Oh, well if they always melt anyway . . . not. Sorry, Steve, but ice melting doesn't work like that -- certain parts of the ice field are not labeled "melt" and "non-melt," like furniture tagged for movers. Heat energy is absorbed by the ice during the warm season, and it breaks up and melts from the outside edge inwards. More ice melting at an earlier data means more of that heat energy will be delivered to the interior later in the season. "Oh, all this stuff melts anyway" is the sort of science-illiterate statement WUWT has elevated to an art form.

This week Steve's back with another priceless effort at rationalization; it's not global warming, it's warm water:


The Alaska side has above normal sea ice and the Greenland side has below normal sea ice. This is a reflection of ocean temperatures, which are below normal in the North Pacific, and above normal near Greenland.
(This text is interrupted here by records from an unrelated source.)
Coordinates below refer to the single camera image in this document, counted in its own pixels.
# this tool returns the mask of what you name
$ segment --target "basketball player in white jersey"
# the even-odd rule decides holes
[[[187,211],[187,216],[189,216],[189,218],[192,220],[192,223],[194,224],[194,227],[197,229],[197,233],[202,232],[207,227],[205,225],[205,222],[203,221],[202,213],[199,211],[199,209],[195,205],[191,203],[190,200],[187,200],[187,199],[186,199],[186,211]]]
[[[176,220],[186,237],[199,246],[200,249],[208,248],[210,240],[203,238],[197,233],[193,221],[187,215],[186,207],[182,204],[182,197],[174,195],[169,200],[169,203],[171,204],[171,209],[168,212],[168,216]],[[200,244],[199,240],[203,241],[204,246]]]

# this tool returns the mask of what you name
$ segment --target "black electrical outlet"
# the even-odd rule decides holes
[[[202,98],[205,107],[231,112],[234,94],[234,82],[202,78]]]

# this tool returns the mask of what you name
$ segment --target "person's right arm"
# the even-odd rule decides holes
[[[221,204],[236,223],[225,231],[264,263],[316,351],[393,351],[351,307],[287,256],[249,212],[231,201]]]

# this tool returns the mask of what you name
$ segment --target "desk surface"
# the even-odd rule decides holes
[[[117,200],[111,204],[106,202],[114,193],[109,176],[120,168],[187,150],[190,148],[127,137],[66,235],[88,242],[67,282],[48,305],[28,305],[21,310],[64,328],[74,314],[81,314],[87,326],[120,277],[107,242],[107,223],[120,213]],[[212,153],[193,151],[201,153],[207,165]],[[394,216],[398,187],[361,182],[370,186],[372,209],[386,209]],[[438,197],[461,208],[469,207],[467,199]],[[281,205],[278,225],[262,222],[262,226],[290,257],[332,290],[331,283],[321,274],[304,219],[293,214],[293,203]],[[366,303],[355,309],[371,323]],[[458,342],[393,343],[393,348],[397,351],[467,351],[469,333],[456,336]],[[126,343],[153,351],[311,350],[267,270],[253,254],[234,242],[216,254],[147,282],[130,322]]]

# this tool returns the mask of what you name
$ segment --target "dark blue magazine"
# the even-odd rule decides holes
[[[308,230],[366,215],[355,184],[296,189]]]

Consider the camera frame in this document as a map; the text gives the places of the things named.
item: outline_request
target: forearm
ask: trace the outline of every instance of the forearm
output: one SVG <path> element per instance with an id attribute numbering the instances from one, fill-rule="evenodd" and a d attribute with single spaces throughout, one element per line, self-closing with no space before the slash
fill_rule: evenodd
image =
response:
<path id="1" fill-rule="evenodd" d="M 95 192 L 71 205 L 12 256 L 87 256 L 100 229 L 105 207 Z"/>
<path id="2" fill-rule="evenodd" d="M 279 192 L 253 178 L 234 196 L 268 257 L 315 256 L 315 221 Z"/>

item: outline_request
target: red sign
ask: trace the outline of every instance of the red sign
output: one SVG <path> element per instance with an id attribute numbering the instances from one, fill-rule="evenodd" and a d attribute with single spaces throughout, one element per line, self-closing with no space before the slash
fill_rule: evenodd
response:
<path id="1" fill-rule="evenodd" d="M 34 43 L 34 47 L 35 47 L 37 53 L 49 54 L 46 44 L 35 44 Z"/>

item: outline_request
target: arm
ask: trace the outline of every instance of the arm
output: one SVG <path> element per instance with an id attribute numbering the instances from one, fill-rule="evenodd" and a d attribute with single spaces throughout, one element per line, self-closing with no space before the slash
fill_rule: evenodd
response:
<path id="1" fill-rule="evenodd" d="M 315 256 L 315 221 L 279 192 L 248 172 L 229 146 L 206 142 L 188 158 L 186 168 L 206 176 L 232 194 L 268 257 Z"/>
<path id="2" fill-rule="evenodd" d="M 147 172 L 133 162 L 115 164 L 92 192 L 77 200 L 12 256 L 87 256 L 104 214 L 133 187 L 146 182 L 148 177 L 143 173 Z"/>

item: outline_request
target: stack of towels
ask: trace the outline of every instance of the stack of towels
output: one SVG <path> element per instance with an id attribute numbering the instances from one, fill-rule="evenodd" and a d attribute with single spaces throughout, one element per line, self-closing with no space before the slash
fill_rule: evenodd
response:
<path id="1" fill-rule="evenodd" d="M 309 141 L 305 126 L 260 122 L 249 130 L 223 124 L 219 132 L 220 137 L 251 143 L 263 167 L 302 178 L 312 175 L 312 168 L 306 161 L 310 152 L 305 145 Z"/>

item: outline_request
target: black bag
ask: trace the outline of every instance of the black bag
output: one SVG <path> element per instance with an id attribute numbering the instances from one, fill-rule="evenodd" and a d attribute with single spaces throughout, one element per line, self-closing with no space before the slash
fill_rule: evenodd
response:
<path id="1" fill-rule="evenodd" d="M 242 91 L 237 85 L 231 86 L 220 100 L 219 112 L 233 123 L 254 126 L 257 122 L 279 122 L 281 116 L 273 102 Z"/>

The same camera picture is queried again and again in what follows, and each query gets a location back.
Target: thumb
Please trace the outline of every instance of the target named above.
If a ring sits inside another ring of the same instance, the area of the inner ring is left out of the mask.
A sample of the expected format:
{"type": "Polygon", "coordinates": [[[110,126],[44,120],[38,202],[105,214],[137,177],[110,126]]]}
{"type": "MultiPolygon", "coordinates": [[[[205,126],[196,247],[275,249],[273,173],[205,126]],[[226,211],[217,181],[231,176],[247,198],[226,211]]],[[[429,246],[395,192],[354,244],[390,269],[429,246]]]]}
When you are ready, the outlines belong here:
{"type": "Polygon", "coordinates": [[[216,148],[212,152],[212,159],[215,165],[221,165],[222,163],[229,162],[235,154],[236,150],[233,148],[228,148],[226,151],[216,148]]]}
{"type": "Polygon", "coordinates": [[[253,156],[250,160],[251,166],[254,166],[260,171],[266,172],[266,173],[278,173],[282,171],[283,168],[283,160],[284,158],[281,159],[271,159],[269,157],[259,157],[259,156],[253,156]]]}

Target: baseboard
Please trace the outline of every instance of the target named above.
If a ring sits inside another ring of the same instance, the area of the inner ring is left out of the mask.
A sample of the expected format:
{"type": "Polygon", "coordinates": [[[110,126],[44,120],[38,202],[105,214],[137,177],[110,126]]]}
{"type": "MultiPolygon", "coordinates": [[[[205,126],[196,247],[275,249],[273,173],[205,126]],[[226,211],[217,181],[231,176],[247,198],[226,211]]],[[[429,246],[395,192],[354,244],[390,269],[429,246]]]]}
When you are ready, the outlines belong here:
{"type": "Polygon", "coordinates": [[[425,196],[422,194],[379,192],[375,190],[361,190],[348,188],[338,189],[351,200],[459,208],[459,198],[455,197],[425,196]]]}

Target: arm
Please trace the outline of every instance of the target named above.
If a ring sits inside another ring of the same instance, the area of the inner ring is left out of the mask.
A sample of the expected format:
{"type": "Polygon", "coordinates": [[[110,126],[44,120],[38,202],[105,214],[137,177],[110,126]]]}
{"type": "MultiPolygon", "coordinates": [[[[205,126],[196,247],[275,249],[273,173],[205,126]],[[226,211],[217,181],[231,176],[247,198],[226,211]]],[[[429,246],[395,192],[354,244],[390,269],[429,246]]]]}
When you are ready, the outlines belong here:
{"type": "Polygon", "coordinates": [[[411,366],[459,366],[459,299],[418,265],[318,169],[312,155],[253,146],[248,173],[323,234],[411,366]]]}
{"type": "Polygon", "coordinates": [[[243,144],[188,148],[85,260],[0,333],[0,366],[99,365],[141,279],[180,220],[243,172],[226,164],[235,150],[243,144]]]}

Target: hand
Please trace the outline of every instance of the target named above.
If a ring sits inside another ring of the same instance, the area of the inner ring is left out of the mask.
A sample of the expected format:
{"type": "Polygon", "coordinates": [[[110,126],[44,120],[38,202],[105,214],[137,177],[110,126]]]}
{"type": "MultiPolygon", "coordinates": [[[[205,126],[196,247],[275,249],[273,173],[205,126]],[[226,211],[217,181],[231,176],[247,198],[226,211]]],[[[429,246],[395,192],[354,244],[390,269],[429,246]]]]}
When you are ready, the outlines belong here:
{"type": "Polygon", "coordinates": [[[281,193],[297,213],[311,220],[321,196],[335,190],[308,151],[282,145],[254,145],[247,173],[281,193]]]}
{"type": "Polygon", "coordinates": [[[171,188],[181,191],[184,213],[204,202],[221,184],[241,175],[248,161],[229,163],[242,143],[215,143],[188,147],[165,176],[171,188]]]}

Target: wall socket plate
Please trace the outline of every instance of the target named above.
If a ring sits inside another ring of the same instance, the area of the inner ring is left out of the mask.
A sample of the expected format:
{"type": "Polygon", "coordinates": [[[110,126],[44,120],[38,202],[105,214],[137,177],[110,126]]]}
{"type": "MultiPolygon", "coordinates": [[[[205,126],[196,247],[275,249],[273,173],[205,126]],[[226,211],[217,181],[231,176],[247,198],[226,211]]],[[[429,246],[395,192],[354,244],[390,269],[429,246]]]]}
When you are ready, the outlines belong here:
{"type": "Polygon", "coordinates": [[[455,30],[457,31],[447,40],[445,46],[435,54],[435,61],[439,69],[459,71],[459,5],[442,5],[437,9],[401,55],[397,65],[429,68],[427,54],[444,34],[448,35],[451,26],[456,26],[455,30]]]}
Of course, where does >90% of the excess heat trapped by AGW go? Into the oceans of course. And the warm oceans help melt the ice. But temperatures are below average somewhere! Or average. Well, not really average, even, but warm:



Hard to know where Steve sees the average temperatures -- the whole Arctic looks pretty hot to me, and he doesn't source the assertion.

While we're talking sea ice, I thought it might be useful to point out why we suffer this yearly braying about sea ice extent being "near average." Seasonal sea ice extent looks like this:



You can see the summer trend is far greater than the winter trend, although extent is down in every season. This chart helps clarify mattters:



The ice extent predictably approaches the average in the winter, before falling far below it in the summer. To illustrate why this is, fill an ice tray with water, stick it in the freezer, and come back in a half an hour. What do you have? A thin coating of ice over the surface of the water. It takes very little cold to create that thin sheet of ice -- and it takes very little heat to melt it.
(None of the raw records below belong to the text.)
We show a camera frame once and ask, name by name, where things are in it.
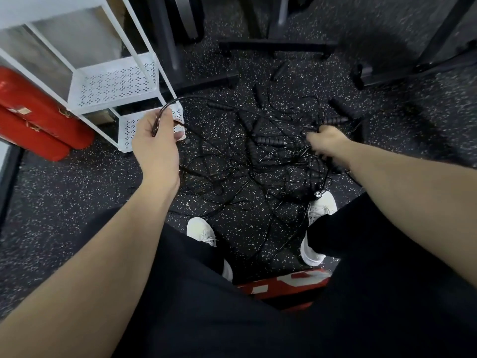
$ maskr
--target forearm
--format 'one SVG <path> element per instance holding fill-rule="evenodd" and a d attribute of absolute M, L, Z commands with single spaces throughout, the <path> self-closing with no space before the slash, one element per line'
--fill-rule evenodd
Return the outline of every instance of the forearm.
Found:
<path fill-rule="evenodd" d="M 0 357 L 108 357 L 146 285 L 169 190 L 141 186 L 0 325 Z"/>
<path fill-rule="evenodd" d="M 477 171 L 354 142 L 340 158 L 397 228 L 477 287 Z"/>

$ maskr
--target person's left hand
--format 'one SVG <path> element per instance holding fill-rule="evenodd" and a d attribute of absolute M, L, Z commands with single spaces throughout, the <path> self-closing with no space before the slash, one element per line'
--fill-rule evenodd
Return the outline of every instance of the person's left hand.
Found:
<path fill-rule="evenodd" d="M 179 151 L 176 141 L 184 132 L 174 133 L 174 120 L 170 108 L 164 110 L 158 133 L 151 131 L 159 110 L 148 112 L 137 123 L 132 141 L 134 155 L 143 172 L 143 184 L 149 188 L 167 188 L 174 195 L 179 188 Z"/>

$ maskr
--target sneaker
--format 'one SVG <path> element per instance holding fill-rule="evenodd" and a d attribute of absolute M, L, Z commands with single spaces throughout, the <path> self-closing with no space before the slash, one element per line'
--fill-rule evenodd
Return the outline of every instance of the sneaker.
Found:
<path fill-rule="evenodd" d="M 336 211 L 338 211 L 338 209 L 334 197 L 331 192 L 326 191 L 318 200 L 310 203 L 307 211 L 308 226 L 315 222 L 319 217 L 323 215 L 332 215 Z M 326 257 L 326 255 L 319 254 L 308 246 L 308 232 L 305 233 L 305 238 L 301 242 L 300 253 L 305 264 L 310 266 L 320 265 Z"/>
<path fill-rule="evenodd" d="M 214 230 L 212 227 L 200 217 L 193 217 L 187 223 L 187 236 L 194 240 L 208 243 L 210 246 L 217 247 Z M 224 270 L 222 276 L 226 278 L 230 283 L 232 282 L 232 267 L 224 259 Z"/>

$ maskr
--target red bag
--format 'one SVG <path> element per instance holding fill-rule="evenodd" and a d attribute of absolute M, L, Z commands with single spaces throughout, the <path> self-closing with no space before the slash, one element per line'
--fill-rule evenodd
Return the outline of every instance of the red bag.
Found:
<path fill-rule="evenodd" d="M 75 149 L 92 144 L 94 131 L 62 112 L 57 102 L 19 73 L 0 67 L 0 105 Z"/>
<path fill-rule="evenodd" d="M 50 161 L 59 161 L 70 152 L 63 142 L 1 107 L 0 135 Z"/>

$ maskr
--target person
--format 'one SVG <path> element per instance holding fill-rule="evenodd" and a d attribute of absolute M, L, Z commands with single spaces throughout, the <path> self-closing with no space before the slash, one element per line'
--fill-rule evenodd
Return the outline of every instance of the person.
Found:
<path fill-rule="evenodd" d="M 326 193 L 309 210 L 302 258 L 341 258 L 301 315 L 242 294 L 192 219 L 164 223 L 179 187 L 170 110 L 137 125 L 143 171 L 120 209 L 96 217 L 83 248 L 0 325 L 0 357 L 460 357 L 477 333 L 477 172 L 350 141 L 322 126 L 318 154 L 349 168 L 366 193 L 336 211 Z"/>

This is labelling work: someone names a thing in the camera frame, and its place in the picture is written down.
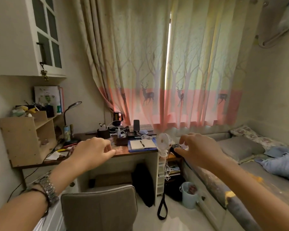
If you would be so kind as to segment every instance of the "curtain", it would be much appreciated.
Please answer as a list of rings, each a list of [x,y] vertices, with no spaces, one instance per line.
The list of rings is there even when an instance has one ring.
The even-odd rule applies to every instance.
[[[174,0],[163,129],[234,124],[263,0]]]
[[[125,123],[161,124],[172,0],[74,0],[93,79]]]

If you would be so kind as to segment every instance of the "open notebook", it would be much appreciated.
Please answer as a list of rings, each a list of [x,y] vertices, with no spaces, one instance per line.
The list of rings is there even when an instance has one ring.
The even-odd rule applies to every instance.
[[[130,141],[132,150],[140,150],[145,148],[155,148],[156,145],[152,140],[134,140]]]

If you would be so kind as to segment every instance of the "crumpled blue cloth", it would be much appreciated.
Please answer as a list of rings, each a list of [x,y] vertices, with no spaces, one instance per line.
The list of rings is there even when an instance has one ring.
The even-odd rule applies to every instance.
[[[255,159],[255,162],[261,164],[267,172],[289,179],[289,148],[272,147],[264,154],[275,158],[266,160]]]

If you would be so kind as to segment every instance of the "cabinet handle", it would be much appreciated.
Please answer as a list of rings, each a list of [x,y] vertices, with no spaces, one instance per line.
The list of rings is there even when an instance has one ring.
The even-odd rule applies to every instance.
[[[37,45],[40,46],[40,51],[41,51],[41,56],[42,56],[42,62],[40,62],[40,64],[46,64],[46,52],[45,52],[45,48],[44,48],[44,44],[37,42]]]

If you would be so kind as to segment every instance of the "hand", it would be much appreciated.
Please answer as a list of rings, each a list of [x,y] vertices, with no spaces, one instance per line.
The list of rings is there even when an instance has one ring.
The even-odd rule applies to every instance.
[[[180,144],[189,147],[188,151],[181,148],[175,148],[174,151],[184,157],[192,165],[197,165],[208,171],[214,171],[223,163],[232,162],[219,147],[218,143],[201,134],[189,133],[182,135]]]
[[[115,153],[109,140],[94,137],[78,143],[69,159],[85,172],[100,166]]]
This is where we are at with the Arctic today. The good ice, the thick multiyear stuff, has been decimated. That is why Arctic ice volumes are at their lowest level ever; that is why the summer always brings minimum sea ice extents far below average. But no matter how much melts in summer, it takes a trivial amount of cold Arctic night to form a thin layer of what scientists in the Arctic are calling "rotten ice" -- and the satellites which measure the surface area pick up a near-extent in winter, when the reality is, the ice is not normal at all. The winter ice extent numbers are like the infamous single hundred-dollar bill covering a stack of newspaper. The summer heat, like a diligent gangster, quickly breaks apart the pack and uncovers the truth.

It's bad news for the earth, but for sheer entertainment value, it's hard to beat Steve Goddard is his rubber suit, rocking back and forth and chanting "It's not happening. It's NOT happening."